Rogelio Alaniz
Fue un día de sol. Un viernes si no me equivoco. Salía del comedor universitario y casi en la puerta un amigo me avisó que acababan de asesinar a Silvio Frondizi. La información era incompleta, pero la conclusión no dejaba lugar a dudas: un comando de las Tres A había ingresado a su departamento de calle Cangallo y lo habían sacado a la fuerza.
Después nos enteramos de que lo trasladaron hasta los bosques de Ezeiza donde lo fusilaron a quemarropa.
Arturo, su hermano, reconoció el cadáver en el Hospital de Ezeiza. Dijo que estaba desfigurado y tenía los brazos deshechos. Según el informe de los peritos, le dispararon cincuenta y dos tiros. Los sicarios de las Tres A aseguraban su trabajo. Todos los crímenes de los soldados de Isabel y López Rega tenían un componente de terror. Mataban, pero la puesta en escena era aleccionadora.
Lo hacían a la luz del día o en el centro de la ciudad. El mensaje era claro: estamos autorizados a matar y nadie lo puede impedir. A Rodolfo Ortega Peña lo asesinaron en una esquina céntrica; a Julio Troxler lo secuestraron y le hicieron vivir la pesadilla de los basurales de León Suárez, es decir, lo dejaron correr y después hicieron blanco sobre su cuerpo. Esta vez no le erraron. Y el militante que no pudo ser asesinado por la Revolución Libertadora terminó abatido por las balas del gobierno peronista.

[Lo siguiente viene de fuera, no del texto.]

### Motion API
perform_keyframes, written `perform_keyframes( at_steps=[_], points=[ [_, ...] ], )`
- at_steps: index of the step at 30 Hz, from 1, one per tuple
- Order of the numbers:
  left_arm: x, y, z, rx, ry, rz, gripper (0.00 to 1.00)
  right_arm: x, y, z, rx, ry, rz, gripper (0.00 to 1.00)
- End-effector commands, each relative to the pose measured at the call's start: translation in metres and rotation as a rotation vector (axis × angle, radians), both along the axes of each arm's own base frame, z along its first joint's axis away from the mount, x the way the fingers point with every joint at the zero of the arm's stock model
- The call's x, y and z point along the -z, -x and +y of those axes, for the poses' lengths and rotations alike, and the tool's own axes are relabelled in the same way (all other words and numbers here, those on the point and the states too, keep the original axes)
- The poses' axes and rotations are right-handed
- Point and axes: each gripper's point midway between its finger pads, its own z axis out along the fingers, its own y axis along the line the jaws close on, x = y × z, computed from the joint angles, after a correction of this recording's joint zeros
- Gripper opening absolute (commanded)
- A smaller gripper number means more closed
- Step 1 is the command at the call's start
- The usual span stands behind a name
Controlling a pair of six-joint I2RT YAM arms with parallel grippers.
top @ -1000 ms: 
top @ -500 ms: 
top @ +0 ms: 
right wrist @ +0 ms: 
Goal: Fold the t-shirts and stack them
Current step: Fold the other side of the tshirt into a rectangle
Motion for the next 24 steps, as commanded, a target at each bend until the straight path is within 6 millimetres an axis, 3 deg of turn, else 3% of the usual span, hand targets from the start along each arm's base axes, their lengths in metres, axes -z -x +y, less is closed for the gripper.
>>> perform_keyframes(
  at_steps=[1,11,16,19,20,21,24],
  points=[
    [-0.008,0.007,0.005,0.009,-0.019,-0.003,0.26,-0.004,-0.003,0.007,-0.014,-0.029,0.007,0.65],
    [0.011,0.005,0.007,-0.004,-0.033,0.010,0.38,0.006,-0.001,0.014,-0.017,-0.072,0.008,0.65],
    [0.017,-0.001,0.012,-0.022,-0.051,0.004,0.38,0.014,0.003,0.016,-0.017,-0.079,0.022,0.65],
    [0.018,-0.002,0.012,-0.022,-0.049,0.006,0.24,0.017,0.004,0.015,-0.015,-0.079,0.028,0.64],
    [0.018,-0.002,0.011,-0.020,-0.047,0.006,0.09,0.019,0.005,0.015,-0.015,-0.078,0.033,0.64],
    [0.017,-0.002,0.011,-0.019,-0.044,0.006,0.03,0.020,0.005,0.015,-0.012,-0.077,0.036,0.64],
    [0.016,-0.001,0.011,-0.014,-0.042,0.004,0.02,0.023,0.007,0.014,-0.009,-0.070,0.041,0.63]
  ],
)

Todos eso crímenes tenían ese componente de impunidad que los hacía más estremecedores. Todos. Pero el asesinato de Silvio Frondizi fue el más salvaje. Un viernes a mediodía una multitud circula por calle Cangallo. Buenos Aires a esa hora se desborda de gente, autos y colectivos. Ese fue el momento que eligieron los sicarios para proceder. Cangallo fue declarada zona liberada. Tres autos cerraron la cuadra y dos estacionaron frente a la casa. Cuatro o cinco hombres subieron hasta el departamento donde Frondizi vivía con su esposa, Pura Sánchez Campos. A esa hora los acompañaban sus dos hijos, Isabel y Julio, y su yerno, Luis Alberto Mendiburu, docente universitario y militante de la JUP. El otro testigo fue su nieto de seis meses.

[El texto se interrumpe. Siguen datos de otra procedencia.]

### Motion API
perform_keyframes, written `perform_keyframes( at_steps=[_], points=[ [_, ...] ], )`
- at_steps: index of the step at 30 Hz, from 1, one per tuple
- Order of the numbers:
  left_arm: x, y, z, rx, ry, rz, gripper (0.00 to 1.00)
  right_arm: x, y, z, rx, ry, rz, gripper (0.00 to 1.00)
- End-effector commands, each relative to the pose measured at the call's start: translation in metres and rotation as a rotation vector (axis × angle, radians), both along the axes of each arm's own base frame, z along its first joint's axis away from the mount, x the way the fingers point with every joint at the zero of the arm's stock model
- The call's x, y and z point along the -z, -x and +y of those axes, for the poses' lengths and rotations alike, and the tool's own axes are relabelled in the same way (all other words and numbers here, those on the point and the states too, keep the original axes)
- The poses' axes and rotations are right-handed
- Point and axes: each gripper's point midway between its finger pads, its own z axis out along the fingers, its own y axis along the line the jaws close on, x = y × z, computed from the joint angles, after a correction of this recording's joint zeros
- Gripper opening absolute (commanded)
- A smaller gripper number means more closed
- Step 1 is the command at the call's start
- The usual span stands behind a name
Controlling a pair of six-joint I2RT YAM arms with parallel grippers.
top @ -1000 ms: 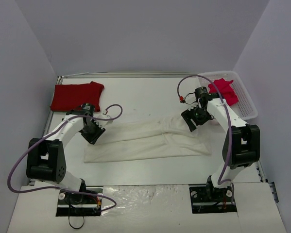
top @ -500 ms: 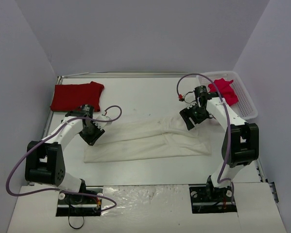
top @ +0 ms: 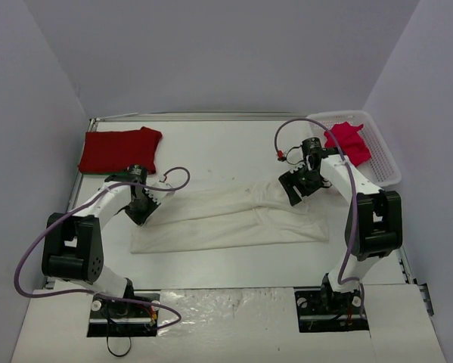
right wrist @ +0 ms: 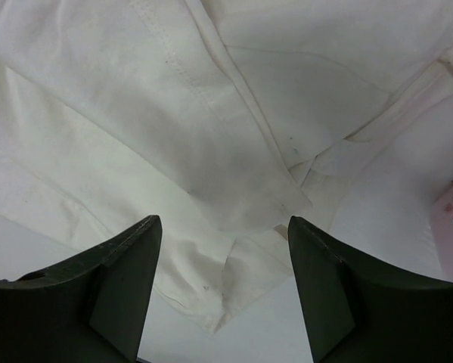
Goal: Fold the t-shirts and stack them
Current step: Fold the other side of the tshirt into a rectangle
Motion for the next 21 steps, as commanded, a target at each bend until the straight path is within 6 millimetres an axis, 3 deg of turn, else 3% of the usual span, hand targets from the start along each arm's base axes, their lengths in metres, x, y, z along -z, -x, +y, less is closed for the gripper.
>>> perform_keyframes(
  at_steps=[1,12,16,18,19,21],
  points=[
    [-0.007,-0.001,0.003,0.001,-0.005,-0.021,0.02,0.009,0.009,0.001,0.004,0.001,0.046,0.63],
    [-0.041,0.000,0.015,0.055,-0.051,-0.182,0.02,0.012,0.008,-0.004,0.020,0.018,0.050,0.64],
    [-0.037,0.009,0.021,0.093,-0.089,-0.161,0.03,0.014,0.009,-0.004,0.023,0.016,0.058,0.64],
    [-0.030,0.014,0.023,0.116,-0.106,-0.137,0.09,0.014,0.010,-0.002,0.025,0.009,0.059,0.65],
    [-0.024,0.018,0.027,0.125,-0.125,-0.122,0.19,0.014,0.010,-0.002,0.026,0.007,0.057,0.65],
    [-0.015,0.021,0.029,0.136,-0.143,-0.103,0.20,0.015,0.011,-0.002,0.026,0.007,0.061,0.65]
  ],
)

Los asesinos no perdieron el tiempo en delicadezas. Golpearon la puerta y cuando Frondizi intentó abrir, empujaron, lo redujeron y lo bajaron. No les costó mucho trabajo: se trataba de un hombre de casi setenta años. Su yerno salió detrás de ellos y cuando se asomó a la calle le dispararon desde la vereda de enfrente. El joven murió horas después en el Hospital Italiano. El hijo de Frondizi se asomó al balcón con un revólver calibre 22. Disparó y pinchó la goma de un auto que luego fue abandonado a pocas cuadras. La caravana de la muerte enfiló rumbo a los bosques de Ezeiza. Nadie intervino, nadie dijo nada, ningún policía se acercó a ver lo que estaba pasando. Perón había muerto el 1 de julio de ese año, pero sus herederos hacían muy bien su trabajo.
Esto ocurrió el 27 de septiembre de 1974. Sucesos de ese tipo habían empezado a ser habituales. Ese año las Tres A habían asesinado a Rodolfo Ortega Peña, al padre Carlos Mujica y a Cuqui Curutchet. Los Montoneros y el ERP pagaban con la misma moneda. A los que quedábamos en el medio no nos quedaba otra alternativa que agacharnos para esquivar las balas.